Viele sind es übrigens nicht. Die Ortschaft setzt sich aus allenfalls dreißig Häusern zusammen — kaum mehr als ein mittelprächtiges Straßendorf in Brandenburg; und auf wiederum ähnliche Weise entlang einer einzigen, anderthalbspurigen Straße besiedelt. Allerdings halt am Meer.

Atlantikküste! Seit der Kindheit vertraut. Unf hier, ein paar hundert Seemeilen südlich geht es noch immer so zu wie weiter oben am Rande Frankreichs: Enormer Tidenhub. Bei Ebbe ist der Strand mehr als doppelt so tief. Das angenehme Greige des nimmertrockenen Sandes. Priele. Dünungen. Und Dromedare. Pferde auch. Hunde. In sämtlichen Nuancen der Sandfarben, die man sich anmischen kann.

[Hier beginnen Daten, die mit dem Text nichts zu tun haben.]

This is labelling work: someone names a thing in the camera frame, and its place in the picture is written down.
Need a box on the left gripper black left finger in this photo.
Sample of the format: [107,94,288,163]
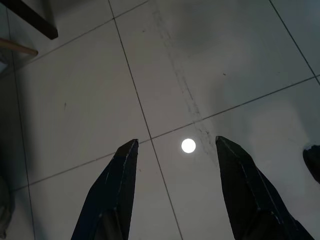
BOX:
[71,138,139,240]

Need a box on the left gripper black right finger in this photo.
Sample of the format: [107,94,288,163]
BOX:
[215,135,315,240]

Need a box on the black robot foot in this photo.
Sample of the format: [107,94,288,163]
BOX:
[302,144,320,184]

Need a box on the light wooden chair leg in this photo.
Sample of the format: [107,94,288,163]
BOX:
[0,37,39,57]

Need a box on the dark brown wooden table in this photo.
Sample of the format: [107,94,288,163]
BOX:
[6,0,59,41]

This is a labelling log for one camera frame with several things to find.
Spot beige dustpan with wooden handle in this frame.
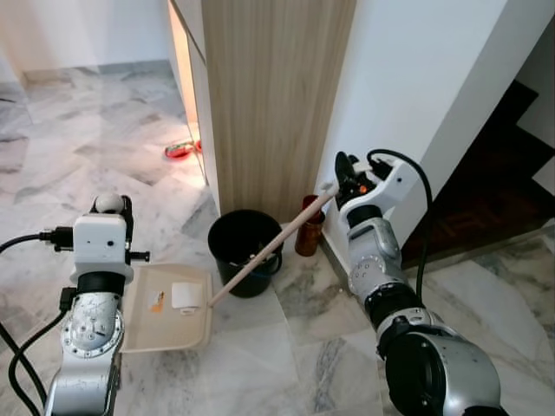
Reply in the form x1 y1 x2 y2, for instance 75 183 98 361
120 180 339 354

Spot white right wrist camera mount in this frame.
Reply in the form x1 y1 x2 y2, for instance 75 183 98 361
351 160 409 218

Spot brown bottle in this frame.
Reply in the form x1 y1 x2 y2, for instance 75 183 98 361
295 195 327 257

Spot red round floor object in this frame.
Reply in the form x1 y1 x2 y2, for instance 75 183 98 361
165 139 202 161

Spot light wood cabinet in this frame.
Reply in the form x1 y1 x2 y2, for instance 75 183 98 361
169 0 358 224

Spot black plastic bucket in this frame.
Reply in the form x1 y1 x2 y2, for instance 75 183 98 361
208 209 285 299

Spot black cable with plug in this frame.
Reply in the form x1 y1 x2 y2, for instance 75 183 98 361
0 226 77 256

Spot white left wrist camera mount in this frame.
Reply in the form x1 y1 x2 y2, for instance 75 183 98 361
71 212 136 275

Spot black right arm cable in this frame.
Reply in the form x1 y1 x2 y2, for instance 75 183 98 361
366 149 434 301

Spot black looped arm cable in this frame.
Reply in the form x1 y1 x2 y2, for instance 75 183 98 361
0 286 81 416

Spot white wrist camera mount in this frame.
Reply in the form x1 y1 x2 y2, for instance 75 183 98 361
71 212 136 275
351 160 409 218

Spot dark wooden staircase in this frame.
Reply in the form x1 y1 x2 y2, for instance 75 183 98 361
401 80 555 270

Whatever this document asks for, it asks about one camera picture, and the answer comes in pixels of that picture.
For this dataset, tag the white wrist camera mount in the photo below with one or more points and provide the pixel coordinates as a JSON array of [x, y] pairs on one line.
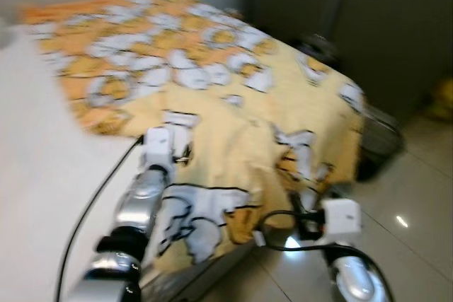
[[342, 217], [157, 146]]

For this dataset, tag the yellow cartoon print blanket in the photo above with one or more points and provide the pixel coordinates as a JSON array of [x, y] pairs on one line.
[[233, 118]]

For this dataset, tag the dark woven basket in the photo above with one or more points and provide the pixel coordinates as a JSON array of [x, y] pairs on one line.
[[382, 143]]

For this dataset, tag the yellow bag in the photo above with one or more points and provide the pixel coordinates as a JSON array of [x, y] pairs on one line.
[[444, 100]]

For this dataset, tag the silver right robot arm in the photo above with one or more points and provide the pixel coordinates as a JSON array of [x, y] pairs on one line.
[[354, 281]]

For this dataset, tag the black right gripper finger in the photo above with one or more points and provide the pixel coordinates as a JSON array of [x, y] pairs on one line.
[[296, 203]]

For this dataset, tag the dark grey wardrobe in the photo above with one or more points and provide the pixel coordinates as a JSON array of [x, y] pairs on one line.
[[382, 33]]

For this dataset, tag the white quilted mattress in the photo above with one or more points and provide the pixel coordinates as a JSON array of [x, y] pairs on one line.
[[42, 139]]

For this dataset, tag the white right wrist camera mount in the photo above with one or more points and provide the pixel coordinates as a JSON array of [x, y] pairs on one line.
[[342, 217]]

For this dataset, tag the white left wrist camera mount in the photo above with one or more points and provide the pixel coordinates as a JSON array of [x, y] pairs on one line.
[[157, 146]]

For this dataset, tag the black round device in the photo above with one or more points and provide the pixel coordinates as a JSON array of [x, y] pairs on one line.
[[315, 49]]

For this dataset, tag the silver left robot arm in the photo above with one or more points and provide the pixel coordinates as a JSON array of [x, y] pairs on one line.
[[138, 199]]

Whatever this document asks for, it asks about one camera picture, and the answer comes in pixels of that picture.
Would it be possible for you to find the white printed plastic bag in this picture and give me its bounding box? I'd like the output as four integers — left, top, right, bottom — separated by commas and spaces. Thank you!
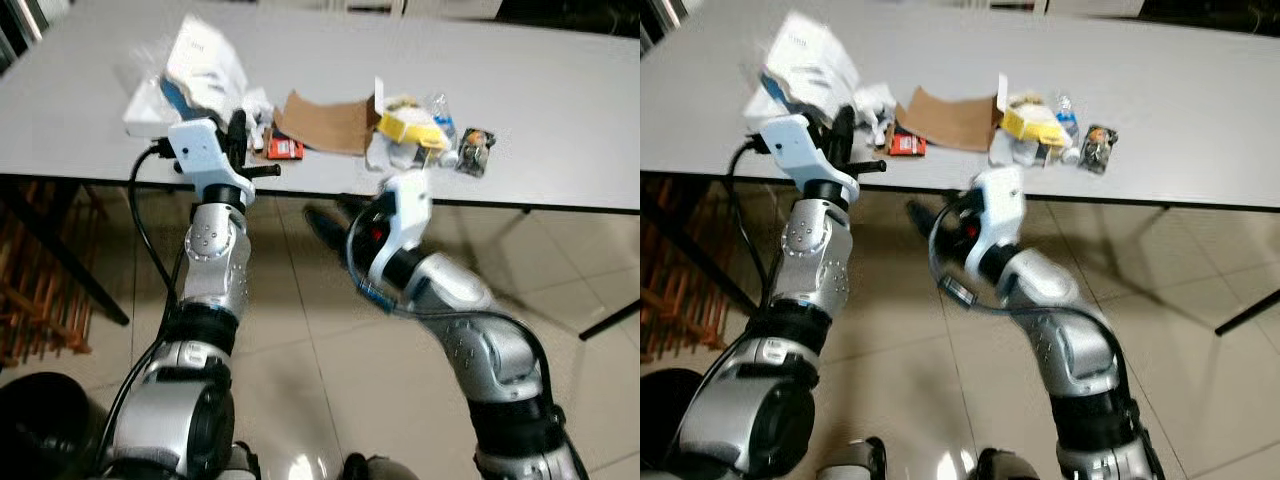
160, 14, 250, 113
760, 11, 864, 111

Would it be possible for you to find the orange wooden rack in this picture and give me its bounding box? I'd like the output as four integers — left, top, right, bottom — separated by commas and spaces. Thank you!
640, 176, 749, 367
0, 178, 109, 369

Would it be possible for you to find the yellow snack packet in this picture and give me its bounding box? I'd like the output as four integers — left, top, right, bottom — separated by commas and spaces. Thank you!
1000, 91, 1073, 149
377, 94, 451, 151

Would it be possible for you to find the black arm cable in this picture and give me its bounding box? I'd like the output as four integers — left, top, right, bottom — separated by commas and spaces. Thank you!
928, 190, 1141, 401
725, 140, 776, 301
127, 143, 193, 311
344, 205, 553, 401

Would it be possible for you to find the robot leg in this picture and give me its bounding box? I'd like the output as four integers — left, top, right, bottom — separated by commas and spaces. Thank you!
972, 447, 1043, 480
338, 452, 423, 480
228, 440, 263, 480
812, 436, 888, 480

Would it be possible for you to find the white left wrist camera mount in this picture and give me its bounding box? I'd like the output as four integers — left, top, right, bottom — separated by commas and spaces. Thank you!
167, 117, 257, 207
760, 113, 861, 206

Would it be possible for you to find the black slanted table leg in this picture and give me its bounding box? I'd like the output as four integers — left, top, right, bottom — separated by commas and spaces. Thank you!
640, 175, 758, 317
0, 178, 132, 327
577, 297, 641, 342
1214, 287, 1280, 337

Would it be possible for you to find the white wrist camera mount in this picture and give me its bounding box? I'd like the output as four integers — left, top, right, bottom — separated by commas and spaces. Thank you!
167, 117, 257, 207
760, 113, 861, 206
972, 164, 1027, 266
372, 169, 434, 269

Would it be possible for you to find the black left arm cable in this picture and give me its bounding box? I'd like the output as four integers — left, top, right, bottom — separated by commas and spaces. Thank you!
725, 140, 776, 301
127, 143, 193, 311

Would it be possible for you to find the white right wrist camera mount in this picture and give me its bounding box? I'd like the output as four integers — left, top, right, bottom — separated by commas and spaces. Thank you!
372, 169, 434, 269
972, 164, 1027, 266

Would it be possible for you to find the white flat box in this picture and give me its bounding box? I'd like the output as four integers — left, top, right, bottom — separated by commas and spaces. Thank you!
741, 80, 796, 129
122, 78, 189, 139

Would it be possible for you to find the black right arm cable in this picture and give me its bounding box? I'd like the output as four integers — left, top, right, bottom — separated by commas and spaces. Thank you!
928, 190, 1141, 401
344, 205, 553, 401

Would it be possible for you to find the brown cardboard piece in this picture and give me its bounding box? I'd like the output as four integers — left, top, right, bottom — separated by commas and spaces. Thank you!
272, 88, 383, 157
894, 84, 1004, 154

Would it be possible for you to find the black round rubbish bin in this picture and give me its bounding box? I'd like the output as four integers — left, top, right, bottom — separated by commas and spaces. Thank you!
640, 367, 707, 473
0, 371, 109, 480

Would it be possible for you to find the robot right leg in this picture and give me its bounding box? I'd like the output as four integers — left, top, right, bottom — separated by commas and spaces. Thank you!
338, 452, 423, 480
972, 447, 1043, 480

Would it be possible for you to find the white crumpled paper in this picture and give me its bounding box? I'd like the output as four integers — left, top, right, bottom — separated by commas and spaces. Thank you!
240, 86, 277, 151
855, 82, 899, 141

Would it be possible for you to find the robot left leg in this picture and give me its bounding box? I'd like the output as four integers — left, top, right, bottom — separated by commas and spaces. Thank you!
228, 440, 263, 480
812, 436, 888, 480

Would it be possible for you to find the dark snack wrapper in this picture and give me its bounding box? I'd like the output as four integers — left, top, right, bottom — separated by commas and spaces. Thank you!
1078, 124, 1120, 177
454, 127, 498, 179

Selbst wenn man, wie neulich erst wieder Rick Owens, sich nicht als Designer begreifen will, sondern als Auslöscher: Hier gibt es nichts mehr zu tun. Hier, in Sidi Kaouki ist alles perfekt. Und von daher natürlich umso mehr bedroht. Die Ladenschilder vor allem, direkt auf den pastellfarbenen Kalkputz der Gebäude gesprüht; in Schreibschriften freilich, von Kinderhand. Ein Pfauenschrei. Der Nachtwind, im Schatten die Katzen.

In den Träumen dieser Katzen waren wir beide uns schon einmal begegnet.